Trujillo multiplica la fe: la División Oficial oculta un movimiento de masas
Trujillo no habla de otra cosa: la fe se expande con fuerza
Cada segundo domingo de Pascua, Trujillo convoca a miles para la Fiesta de la Divina Misericordia. Lo que parece una simple tradición religiosa oculta un giro de magnitud social y política que nadie reconoce.
Qué pasó realmente
Desde 2006, esta celebración pasó de un evento en un seminario a movilizar a ciudades enteras: Trujillo, Valera, Boconó, Pampanito, entre otras. Los organizadores, sacerdotes locales con apoyo eclesiástico, lograron que un ritual religioso se convierta en una corriente masiva de fe y acción social, con un crecimiento anual de entre 30 y 40% en participantes.

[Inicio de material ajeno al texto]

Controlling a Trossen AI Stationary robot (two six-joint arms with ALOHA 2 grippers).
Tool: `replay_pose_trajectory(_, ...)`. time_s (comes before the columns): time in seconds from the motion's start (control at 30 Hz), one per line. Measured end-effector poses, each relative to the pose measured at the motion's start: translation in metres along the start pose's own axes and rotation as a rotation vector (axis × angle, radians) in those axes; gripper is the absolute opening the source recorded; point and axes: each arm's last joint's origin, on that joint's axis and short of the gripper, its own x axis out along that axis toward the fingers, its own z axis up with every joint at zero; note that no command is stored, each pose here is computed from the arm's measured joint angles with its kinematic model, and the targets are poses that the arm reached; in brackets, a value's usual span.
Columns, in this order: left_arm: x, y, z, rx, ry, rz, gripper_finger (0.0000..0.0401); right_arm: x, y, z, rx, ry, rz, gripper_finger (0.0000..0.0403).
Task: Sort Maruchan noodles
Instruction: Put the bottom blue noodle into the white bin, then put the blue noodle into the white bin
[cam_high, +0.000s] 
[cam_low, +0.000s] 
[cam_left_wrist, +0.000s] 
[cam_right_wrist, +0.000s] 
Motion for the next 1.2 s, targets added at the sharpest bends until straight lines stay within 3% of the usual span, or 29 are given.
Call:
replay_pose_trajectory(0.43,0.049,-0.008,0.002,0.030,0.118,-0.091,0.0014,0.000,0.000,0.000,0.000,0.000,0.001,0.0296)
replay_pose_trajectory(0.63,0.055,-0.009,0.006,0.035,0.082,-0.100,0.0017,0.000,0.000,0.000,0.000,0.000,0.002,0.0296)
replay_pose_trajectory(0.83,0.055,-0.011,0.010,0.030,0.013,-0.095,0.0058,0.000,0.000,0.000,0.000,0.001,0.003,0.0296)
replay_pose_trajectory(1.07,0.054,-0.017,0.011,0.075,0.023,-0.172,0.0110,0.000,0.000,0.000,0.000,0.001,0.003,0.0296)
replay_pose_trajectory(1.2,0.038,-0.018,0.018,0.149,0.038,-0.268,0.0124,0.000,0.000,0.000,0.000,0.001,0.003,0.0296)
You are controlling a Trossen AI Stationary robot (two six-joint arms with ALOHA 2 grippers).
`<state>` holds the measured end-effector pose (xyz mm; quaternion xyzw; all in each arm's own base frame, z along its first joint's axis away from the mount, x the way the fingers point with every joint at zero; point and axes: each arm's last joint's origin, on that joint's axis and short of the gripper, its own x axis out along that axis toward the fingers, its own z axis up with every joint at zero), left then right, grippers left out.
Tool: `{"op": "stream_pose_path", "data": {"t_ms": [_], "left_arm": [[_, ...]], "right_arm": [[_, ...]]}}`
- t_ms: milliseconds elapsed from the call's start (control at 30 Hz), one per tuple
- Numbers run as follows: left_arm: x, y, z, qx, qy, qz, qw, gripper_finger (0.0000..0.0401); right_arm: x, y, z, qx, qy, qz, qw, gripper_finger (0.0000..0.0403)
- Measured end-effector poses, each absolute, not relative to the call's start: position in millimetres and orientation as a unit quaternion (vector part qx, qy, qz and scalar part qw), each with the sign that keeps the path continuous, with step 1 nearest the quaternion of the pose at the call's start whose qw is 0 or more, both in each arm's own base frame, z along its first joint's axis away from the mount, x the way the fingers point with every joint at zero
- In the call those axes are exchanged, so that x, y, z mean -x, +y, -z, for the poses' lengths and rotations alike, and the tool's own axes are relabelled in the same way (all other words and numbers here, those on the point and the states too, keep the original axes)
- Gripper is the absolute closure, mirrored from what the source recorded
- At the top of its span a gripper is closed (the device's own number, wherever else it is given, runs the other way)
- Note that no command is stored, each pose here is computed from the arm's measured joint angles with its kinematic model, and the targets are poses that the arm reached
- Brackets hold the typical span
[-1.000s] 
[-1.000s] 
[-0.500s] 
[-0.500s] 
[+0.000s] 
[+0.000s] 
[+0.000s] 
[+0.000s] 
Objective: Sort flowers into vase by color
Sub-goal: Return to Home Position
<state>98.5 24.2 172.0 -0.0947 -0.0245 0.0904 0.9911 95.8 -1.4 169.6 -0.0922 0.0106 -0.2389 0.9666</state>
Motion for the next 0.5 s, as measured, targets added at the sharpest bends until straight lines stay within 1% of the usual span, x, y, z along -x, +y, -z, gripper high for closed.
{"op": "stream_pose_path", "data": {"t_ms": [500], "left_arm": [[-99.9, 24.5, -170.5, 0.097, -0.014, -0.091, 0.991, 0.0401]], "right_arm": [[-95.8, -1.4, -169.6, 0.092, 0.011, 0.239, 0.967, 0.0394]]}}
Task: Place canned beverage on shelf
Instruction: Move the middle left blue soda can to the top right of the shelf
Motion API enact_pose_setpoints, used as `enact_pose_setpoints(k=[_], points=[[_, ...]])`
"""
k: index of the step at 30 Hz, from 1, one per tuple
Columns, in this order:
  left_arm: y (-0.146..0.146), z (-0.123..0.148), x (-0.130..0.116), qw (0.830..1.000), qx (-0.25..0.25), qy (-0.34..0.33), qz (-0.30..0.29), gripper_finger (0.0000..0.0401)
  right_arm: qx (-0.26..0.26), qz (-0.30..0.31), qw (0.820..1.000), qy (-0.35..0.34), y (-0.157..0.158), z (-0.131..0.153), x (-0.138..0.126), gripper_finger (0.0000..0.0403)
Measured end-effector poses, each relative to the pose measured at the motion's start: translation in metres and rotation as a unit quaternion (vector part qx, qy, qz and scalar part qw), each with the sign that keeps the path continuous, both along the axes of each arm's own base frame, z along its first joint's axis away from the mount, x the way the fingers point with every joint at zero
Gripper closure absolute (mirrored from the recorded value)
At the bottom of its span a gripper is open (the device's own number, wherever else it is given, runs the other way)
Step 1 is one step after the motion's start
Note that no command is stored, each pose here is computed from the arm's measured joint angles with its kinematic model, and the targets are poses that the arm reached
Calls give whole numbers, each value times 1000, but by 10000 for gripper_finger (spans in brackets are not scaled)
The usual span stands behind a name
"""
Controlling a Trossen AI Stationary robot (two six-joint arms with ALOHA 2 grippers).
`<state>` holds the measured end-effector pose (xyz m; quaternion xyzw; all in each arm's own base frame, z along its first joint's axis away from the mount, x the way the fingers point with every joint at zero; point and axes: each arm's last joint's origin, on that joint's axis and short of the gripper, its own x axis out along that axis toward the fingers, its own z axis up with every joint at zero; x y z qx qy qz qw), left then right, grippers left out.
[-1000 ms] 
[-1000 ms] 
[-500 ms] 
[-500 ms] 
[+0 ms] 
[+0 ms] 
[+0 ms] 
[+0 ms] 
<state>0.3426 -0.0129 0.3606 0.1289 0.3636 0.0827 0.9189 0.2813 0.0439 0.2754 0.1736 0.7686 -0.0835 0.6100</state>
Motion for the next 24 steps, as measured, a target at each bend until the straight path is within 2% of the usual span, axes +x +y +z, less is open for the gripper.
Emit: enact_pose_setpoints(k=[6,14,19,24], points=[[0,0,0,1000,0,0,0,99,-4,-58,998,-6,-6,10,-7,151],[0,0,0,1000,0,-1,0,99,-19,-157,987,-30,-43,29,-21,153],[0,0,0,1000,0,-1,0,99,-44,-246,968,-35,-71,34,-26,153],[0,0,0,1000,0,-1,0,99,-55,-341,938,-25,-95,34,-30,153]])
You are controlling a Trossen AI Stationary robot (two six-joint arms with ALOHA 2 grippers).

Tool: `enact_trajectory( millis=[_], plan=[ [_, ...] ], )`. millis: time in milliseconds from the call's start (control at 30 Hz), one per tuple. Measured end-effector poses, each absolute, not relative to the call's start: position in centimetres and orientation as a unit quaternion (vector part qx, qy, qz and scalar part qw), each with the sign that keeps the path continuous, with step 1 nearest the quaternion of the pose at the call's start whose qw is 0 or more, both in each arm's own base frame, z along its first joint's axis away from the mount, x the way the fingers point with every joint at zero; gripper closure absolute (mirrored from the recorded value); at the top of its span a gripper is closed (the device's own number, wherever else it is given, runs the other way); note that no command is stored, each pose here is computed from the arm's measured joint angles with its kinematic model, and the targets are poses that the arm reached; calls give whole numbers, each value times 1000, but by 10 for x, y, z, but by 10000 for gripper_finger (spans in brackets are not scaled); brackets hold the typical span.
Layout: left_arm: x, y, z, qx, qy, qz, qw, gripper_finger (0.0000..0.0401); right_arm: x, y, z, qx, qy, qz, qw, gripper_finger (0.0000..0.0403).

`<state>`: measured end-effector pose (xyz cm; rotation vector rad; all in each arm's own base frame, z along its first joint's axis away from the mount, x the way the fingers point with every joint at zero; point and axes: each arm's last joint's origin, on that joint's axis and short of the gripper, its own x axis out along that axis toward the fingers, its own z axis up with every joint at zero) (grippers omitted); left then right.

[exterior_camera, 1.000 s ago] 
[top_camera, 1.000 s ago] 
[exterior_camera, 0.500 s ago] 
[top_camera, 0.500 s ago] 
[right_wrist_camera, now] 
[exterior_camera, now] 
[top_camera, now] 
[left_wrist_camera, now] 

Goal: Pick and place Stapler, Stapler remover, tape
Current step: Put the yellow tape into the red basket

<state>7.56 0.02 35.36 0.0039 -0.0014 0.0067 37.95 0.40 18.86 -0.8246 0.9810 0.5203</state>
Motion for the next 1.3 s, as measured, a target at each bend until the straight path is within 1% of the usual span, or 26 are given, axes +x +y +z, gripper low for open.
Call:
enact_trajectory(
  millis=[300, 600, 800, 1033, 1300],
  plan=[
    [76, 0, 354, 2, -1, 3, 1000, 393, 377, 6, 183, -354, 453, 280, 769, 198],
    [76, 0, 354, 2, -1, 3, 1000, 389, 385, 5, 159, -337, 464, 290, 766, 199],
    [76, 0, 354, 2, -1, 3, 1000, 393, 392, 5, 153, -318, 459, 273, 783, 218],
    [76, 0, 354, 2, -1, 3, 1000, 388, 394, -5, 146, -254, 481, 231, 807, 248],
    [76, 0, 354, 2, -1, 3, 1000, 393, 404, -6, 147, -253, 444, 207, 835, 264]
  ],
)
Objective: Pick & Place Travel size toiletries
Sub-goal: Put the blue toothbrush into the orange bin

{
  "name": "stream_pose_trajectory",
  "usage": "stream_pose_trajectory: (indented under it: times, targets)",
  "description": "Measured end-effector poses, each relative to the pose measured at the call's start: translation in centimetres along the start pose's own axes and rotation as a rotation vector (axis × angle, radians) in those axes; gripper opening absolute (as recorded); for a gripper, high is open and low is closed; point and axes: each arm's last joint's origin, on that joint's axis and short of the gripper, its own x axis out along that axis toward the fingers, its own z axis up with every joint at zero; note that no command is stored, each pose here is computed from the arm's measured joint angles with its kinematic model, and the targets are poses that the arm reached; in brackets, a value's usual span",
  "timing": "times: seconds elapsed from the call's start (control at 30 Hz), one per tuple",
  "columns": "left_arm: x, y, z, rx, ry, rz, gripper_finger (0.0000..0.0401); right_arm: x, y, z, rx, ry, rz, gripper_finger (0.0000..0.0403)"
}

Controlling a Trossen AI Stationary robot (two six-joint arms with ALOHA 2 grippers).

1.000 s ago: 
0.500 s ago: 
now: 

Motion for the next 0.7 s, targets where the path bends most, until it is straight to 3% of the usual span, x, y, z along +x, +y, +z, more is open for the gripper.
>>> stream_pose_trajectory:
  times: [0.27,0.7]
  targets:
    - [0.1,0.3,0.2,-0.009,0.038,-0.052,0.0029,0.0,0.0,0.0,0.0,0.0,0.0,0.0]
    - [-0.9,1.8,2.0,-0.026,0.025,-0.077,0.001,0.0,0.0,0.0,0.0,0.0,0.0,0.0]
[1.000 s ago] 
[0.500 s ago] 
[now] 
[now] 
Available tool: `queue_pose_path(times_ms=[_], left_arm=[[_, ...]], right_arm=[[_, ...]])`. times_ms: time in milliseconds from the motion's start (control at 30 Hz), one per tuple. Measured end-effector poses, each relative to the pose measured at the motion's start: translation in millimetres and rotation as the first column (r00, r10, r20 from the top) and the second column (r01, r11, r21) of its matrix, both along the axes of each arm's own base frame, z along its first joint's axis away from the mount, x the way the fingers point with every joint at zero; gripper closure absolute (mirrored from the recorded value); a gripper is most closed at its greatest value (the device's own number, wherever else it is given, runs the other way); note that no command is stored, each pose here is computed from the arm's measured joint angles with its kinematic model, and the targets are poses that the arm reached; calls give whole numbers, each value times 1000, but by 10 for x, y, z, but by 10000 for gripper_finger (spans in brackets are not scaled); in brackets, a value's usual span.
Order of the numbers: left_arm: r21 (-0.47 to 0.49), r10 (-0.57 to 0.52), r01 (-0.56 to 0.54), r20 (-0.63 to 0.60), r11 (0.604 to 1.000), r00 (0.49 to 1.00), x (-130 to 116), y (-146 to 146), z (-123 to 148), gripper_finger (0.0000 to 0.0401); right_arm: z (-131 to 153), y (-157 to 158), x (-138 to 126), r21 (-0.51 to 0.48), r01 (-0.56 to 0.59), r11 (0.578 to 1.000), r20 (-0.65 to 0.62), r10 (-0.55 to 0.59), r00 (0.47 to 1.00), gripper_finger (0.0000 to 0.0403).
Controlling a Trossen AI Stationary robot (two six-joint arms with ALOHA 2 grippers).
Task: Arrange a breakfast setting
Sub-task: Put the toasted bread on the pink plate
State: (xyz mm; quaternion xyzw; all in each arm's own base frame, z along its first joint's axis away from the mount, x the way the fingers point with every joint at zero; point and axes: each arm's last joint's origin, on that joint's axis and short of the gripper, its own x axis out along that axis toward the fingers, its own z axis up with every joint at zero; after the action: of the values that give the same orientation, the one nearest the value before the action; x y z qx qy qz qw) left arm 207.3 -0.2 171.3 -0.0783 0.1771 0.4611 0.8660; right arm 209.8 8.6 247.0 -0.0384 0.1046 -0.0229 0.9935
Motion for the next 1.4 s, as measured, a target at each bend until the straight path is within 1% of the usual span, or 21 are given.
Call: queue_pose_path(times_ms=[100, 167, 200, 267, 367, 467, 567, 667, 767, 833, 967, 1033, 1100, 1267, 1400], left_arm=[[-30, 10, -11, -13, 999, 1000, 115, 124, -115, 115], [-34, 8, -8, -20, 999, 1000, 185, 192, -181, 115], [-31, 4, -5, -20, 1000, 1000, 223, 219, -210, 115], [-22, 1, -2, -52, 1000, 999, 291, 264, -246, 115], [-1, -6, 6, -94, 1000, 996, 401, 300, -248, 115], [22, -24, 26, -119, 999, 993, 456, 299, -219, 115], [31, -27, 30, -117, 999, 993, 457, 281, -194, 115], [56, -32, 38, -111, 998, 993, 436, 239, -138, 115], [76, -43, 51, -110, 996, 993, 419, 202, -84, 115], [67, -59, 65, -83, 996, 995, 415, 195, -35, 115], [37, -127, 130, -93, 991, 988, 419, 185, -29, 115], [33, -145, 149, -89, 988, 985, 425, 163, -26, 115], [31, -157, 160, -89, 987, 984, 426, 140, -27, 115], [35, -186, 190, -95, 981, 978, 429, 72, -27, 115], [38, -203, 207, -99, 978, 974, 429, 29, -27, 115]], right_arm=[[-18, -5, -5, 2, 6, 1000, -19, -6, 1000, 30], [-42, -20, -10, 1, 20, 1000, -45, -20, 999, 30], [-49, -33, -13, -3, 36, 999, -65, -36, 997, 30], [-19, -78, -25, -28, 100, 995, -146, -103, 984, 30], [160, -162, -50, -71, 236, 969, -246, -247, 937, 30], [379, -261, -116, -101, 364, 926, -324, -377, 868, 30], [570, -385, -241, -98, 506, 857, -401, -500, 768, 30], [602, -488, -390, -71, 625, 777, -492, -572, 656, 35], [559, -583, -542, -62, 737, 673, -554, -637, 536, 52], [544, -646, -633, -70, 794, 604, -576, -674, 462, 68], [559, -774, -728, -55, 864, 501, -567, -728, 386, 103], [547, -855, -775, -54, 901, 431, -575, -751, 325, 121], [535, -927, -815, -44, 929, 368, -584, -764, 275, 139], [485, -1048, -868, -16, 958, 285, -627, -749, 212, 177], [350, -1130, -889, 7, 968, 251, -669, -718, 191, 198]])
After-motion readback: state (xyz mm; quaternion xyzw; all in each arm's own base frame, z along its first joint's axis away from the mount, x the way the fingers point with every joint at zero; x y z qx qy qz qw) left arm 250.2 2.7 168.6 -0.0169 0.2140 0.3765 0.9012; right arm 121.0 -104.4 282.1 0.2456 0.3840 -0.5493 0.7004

Por qué este fenómeno cambia las reglas del juego
Mientras los sectores políticos se distraen con discursos progresistas y agendas ideológicas, esta expansión religiosa está restaurando el papel de la fe como eje social en Trujillo. El evento reúne a miles en espacios públicos, como la avenida Bolívar en Valera y el gimnasio José Gregorio Quintero en Boconó, donde se instalan pantallas y sistemas de sonido para amplificar el mensaje. No es solo una manifestación religiosa, es el fortalecimiento de una identidad colectiva que puede influir en la cohesión social y en la estabilidad política de la región.
Qué viene después
Con un crecimiento sostenido y la apuesta por mejorar la infraestructura de convocatoria, esta celebración puede transformarse en un actor clave dentro del panorama regional. Su capacidad para unir a comunidades enteras frente a una causa común pone en tensión los modelos de gestión social y política que no reconocen el poder del orden moral y religioso como factor de gobernabilidad.
¿Están los actuales dirigentes preparados para enfrentar una realidad donde la fe organizada marca agendas y espacios públicos con más fuerza que las propuestas políticas convencionales?